Count the lines below that include the word "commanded" and write that number alone.

START SUPPLIED INFORMATION

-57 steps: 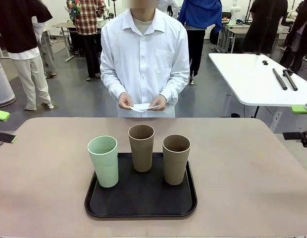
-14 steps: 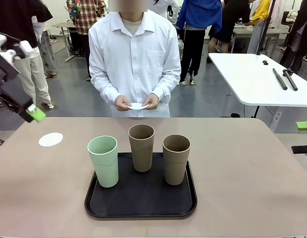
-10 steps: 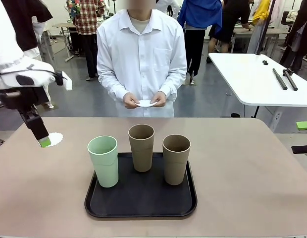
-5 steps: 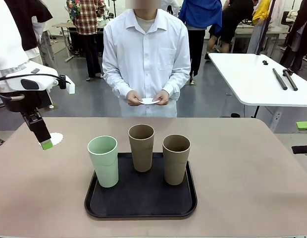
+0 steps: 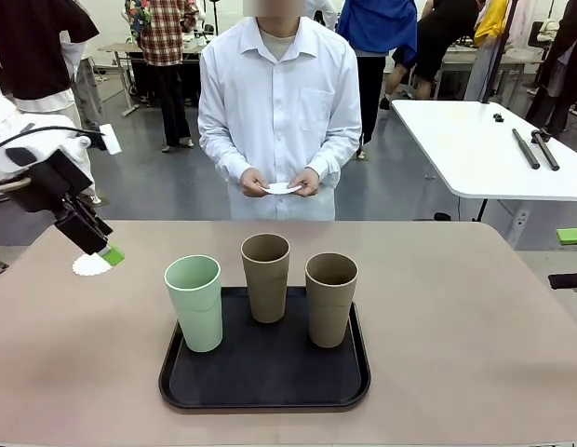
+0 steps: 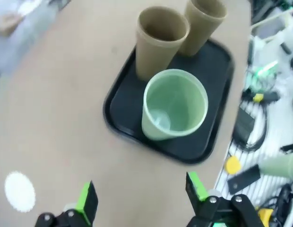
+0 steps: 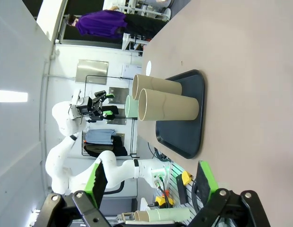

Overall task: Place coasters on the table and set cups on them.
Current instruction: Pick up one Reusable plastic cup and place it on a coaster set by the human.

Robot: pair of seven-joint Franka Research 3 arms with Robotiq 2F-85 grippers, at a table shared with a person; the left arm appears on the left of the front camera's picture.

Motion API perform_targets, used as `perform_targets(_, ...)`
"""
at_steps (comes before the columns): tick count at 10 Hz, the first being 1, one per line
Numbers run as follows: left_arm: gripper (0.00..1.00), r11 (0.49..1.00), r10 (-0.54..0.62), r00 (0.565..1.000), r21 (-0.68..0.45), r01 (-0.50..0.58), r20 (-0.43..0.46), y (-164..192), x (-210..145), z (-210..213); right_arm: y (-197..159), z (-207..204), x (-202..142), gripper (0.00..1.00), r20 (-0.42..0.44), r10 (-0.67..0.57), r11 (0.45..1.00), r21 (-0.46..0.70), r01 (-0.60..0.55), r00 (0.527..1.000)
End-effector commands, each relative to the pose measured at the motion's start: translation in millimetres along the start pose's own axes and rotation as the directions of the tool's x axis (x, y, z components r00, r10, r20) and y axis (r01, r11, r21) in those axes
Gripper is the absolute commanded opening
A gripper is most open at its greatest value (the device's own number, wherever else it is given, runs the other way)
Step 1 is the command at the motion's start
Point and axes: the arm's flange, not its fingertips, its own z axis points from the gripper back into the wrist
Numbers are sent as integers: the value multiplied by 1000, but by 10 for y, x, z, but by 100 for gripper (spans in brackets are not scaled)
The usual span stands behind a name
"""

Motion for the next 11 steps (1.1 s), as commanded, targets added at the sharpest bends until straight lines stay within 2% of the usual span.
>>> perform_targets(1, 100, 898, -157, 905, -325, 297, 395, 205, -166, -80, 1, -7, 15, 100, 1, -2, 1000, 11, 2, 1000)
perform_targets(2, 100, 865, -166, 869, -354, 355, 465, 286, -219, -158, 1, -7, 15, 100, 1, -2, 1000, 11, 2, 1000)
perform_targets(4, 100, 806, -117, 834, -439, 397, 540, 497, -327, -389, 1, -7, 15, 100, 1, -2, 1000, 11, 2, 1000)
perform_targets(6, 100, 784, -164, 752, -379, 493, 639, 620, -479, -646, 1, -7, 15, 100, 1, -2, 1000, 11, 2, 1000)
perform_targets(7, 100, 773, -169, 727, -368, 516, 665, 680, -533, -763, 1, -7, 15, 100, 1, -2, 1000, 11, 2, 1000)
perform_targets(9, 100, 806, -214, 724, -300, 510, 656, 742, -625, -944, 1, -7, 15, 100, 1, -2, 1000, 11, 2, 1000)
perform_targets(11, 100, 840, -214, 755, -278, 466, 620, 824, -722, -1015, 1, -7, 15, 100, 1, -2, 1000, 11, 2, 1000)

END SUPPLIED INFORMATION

* **YOUR RESPONSE**
2